→ What is being asked
Please transcribe the following records in full, exactly as given.

→ Material supplied
_ _ _ _ _ _ _

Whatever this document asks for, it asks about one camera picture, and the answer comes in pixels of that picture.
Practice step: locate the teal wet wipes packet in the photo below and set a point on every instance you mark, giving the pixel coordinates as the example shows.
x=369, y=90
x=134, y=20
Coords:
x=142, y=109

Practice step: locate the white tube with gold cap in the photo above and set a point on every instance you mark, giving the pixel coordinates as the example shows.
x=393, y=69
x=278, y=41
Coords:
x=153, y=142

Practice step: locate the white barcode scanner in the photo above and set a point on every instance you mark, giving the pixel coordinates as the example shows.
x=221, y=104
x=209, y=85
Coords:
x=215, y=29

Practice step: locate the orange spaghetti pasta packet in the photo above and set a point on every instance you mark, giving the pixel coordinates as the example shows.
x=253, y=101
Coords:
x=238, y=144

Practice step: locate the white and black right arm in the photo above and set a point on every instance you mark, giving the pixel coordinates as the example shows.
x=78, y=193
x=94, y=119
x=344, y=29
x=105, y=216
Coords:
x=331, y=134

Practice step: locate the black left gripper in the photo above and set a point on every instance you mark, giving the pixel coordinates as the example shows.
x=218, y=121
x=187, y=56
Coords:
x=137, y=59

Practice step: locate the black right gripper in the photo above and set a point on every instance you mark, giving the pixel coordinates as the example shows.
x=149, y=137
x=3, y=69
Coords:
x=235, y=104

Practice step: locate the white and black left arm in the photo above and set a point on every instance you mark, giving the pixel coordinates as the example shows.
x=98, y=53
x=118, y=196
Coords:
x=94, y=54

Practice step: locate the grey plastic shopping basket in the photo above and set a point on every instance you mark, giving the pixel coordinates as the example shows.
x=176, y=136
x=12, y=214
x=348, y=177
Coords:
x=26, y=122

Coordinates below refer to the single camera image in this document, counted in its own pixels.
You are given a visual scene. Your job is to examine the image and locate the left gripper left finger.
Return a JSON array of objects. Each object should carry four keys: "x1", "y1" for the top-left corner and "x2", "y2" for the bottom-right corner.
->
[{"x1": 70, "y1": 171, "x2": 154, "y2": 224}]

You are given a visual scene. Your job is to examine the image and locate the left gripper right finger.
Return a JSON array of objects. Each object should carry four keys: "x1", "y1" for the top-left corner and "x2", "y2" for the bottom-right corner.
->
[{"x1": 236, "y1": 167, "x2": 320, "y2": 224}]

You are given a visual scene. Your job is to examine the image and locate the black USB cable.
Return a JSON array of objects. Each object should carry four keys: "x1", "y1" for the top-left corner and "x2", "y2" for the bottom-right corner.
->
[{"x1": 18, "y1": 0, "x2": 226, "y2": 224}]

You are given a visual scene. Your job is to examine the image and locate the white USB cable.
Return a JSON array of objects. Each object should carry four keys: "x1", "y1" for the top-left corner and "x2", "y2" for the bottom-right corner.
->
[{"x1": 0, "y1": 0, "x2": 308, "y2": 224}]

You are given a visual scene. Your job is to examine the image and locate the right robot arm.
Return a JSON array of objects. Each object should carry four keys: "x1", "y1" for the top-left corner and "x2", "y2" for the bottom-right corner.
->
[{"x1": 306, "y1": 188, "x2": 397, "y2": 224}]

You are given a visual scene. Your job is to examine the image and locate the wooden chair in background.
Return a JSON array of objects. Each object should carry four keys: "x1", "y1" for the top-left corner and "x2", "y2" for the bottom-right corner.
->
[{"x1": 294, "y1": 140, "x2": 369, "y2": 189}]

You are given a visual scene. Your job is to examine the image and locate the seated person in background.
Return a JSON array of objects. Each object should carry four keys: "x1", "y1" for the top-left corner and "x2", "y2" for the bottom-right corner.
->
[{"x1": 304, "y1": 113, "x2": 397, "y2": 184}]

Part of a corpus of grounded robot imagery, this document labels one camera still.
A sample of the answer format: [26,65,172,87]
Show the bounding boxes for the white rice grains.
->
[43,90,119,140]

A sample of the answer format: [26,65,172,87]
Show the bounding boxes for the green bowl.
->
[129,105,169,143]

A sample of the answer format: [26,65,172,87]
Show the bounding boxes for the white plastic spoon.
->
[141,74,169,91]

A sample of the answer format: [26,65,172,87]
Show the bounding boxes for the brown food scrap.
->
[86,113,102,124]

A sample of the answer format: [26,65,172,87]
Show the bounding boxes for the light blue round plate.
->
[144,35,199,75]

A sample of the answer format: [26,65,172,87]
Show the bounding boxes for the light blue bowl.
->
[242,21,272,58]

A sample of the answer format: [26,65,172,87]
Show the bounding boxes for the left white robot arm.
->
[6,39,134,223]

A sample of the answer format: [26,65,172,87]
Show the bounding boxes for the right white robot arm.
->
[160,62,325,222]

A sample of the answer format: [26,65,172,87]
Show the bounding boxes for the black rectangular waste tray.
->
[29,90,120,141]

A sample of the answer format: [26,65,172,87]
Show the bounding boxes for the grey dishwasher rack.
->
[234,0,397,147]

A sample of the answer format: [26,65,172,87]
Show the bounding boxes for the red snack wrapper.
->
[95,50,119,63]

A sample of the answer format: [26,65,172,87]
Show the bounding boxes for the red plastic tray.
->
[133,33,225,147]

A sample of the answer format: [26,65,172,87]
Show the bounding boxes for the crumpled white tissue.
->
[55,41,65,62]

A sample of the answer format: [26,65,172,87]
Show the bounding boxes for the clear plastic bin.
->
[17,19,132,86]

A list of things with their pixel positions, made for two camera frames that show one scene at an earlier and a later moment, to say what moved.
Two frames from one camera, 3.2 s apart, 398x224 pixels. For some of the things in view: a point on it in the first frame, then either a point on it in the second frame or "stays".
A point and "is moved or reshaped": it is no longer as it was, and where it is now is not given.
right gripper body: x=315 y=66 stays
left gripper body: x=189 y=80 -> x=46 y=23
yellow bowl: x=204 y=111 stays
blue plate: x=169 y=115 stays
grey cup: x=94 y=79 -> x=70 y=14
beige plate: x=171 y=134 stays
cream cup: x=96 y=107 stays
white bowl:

_ _ _ _ _ _ _

→ Problem solution
Whatever this document asks for, it asks about one camera picture, and the answer comes in pixels of that picture.
Practice step: locate the teal wet wipes packet in the photo below and set a point on every instance you mark, giving the pixel coordinates as the example shows.
x=369, y=90
x=134, y=20
Coords:
x=142, y=109

Practice step: locate the white tube with gold cap in the photo above and set a point on every instance you mark, giving the pixel coordinates as the example shows.
x=393, y=69
x=278, y=41
Coords:
x=153, y=142

Practice step: locate the white barcode scanner in the photo above and set a point on every instance you mark, giving the pixel coordinates as the example shows.
x=221, y=104
x=209, y=85
Coords:
x=215, y=29

Practice step: locate the orange spaghetti pasta packet in the photo above and set a point on every instance you mark, giving the pixel coordinates as the example shows.
x=253, y=101
Coords:
x=238, y=144

Practice step: locate the white and black right arm in the photo above and set a point on every instance you mark, giving the pixel coordinates as the example shows.
x=78, y=193
x=94, y=119
x=344, y=29
x=105, y=216
Coords:
x=331, y=134

Practice step: locate the black left gripper in the photo above and set a point on every instance you mark, giving the pixel coordinates as the example shows.
x=218, y=121
x=187, y=56
Coords:
x=137, y=59

Practice step: locate the black right gripper in the photo above and set a point on every instance you mark, giving the pixel coordinates as the example shows.
x=149, y=137
x=3, y=69
Coords:
x=235, y=104

Practice step: locate the white and black left arm in the photo above and set a point on every instance you mark, giving the pixel coordinates as the example shows.
x=98, y=53
x=118, y=196
Coords:
x=94, y=54

Practice step: locate the grey plastic shopping basket in the photo above and set a point on every instance you mark, giving the pixel coordinates as the example shows.
x=176, y=136
x=12, y=214
x=348, y=177
Coords:
x=26, y=122

Coordinates below refer to the single camera image in this document, counted in its own pixels.
You are given a visual scene. Your job is to examine the image and locate the left gripper left finger.
Return a JSON array of objects. Each object should carry four keys: "x1", "y1" for the top-left corner and "x2", "y2" for the bottom-right corner.
->
[{"x1": 70, "y1": 171, "x2": 154, "y2": 224}]

You are given a visual scene. Your job is to examine the image and locate the left gripper right finger.
Return a JSON array of objects. Each object should carry four keys: "x1", "y1" for the top-left corner and "x2", "y2" for the bottom-right corner.
->
[{"x1": 236, "y1": 167, "x2": 320, "y2": 224}]

You are given a visual scene. Your job is to examine the image and locate the black USB cable.
Return a JSON array of objects. Each object should carry four keys: "x1", "y1" for the top-left corner and "x2", "y2" for the bottom-right corner.
->
[{"x1": 18, "y1": 0, "x2": 226, "y2": 224}]

You are given a visual scene. Your job is to examine the image and locate the white USB cable.
Return a JSON array of objects. Each object should carry four keys: "x1", "y1" for the top-left corner and "x2", "y2" for the bottom-right corner.
->
[{"x1": 0, "y1": 0, "x2": 308, "y2": 224}]

You are given a visual scene. Your job is to examine the image and locate the right robot arm.
Return a JSON array of objects. Each object should carry four keys: "x1", "y1" for the top-left corner and "x2", "y2" for the bottom-right corner.
->
[{"x1": 306, "y1": 188, "x2": 397, "y2": 224}]

You are given a visual scene. Your job is to examine the image and locate the wooden chair in background.
Return a JSON array of objects. Each object should carry four keys: "x1", "y1" for the top-left corner and "x2", "y2" for the bottom-right corner.
->
[{"x1": 294, "y1": 140, "x2": 369, "y2": 189}]

You are given a visual scene. Your job is to examine the image and locate the seated person in background.
Return a JSON array of objects. Each object should carry four keys: "x1", "y1" for the top-left corner and "x2", "y2" for the bottom-right corner.
->
[{"x1": 304, "y1": 113, "x2": 397, "y2": 184}]

Part of a corpus of grounded robot imagery, this document labels one camera still.
A sample of the answer format: [26,65,172,87]
Show the bounding boxes for the white rice grains.
->
[43,90,119,140]

A sample of the answer format: [26,65,172,87]
Show the bounding boxes for the green bowl.
->
[129,105,169,143]

A sample of the answer format: [26,65,172,87]
Show the bounding boxes for the white plastic spoon.
->
[141,74,169,91]

A sample of the answer format: [26,65,172,87]
Show the bounding boxes for the brown food scrap.
->
[86,113,102,124]

A sample of the answer format: [26,65,172,87]
Show the bounding boxes for the light blue round plate.
->
[144,35,199,75]

A sample of the answer format: [26,65,172,87]
Show the bounding boxes for the light blue bowl.
->
[242,21,272,58]

A sample of the answer format: [26,65,172,87]
Show the bounding boxes for the left white robot arm.
->
[6,39,134,223]

A sample of the answer format: [26,65,172,87]
Show the bounding boxes for the right white robot arm.
->
[160,62,325,222]

A sample of the answer format: [26,65,172,87]
Show the bounding boxes for the black rectangular waste tray.
->
[29,90,120,141]

A sample of the answer format: [26,65,172,87]
Show the bounding boxes for the grey dishwasher rack.
->
[234,0,397,147]

A sample of the answer format: [26,65,172,87]
Show the bounding boxes for the red snack wrapper.
->
[95,50,119,63]

A sample of the answer format: [26,65,172,87]
Show the bounding boxes for the red plastic tray.
->
[133,33,225,147]

A sample of the answer format: [26,65,172,87]
Show the bounding boxes for the crumpled white tissue.
->
[55,41,65,62]

A sample of the answer format: [26,65,172,87]
Show the bounding boxes for the clear plastic bin.
->
[17,19,132,86]

A list of things with their pixel positions, made for two camera frames that show one scene at an earlier and a later moment, to say what moved.
Two frames from one camera, 3.2 s apart, 398x224 pixels. For some of the things in view: a point on it in the first frame, then either a point on it in the second frame or "stays".
A point and "is moved or reshaped": it is no longer as it was, and where it is now is not given.
right gripper body: x=315 y=66 stays
left gripper body: x=189 y=80 -> x=46 y=23
yellow bowl: x=204 y=111 stays
blue plate: x=169 y=115 stays
grey cup: x=94 y=79 -> x=70 y=14
beige plate: x=171 y=134 stays
cream cup: x=96 y=107 stays
white bowl:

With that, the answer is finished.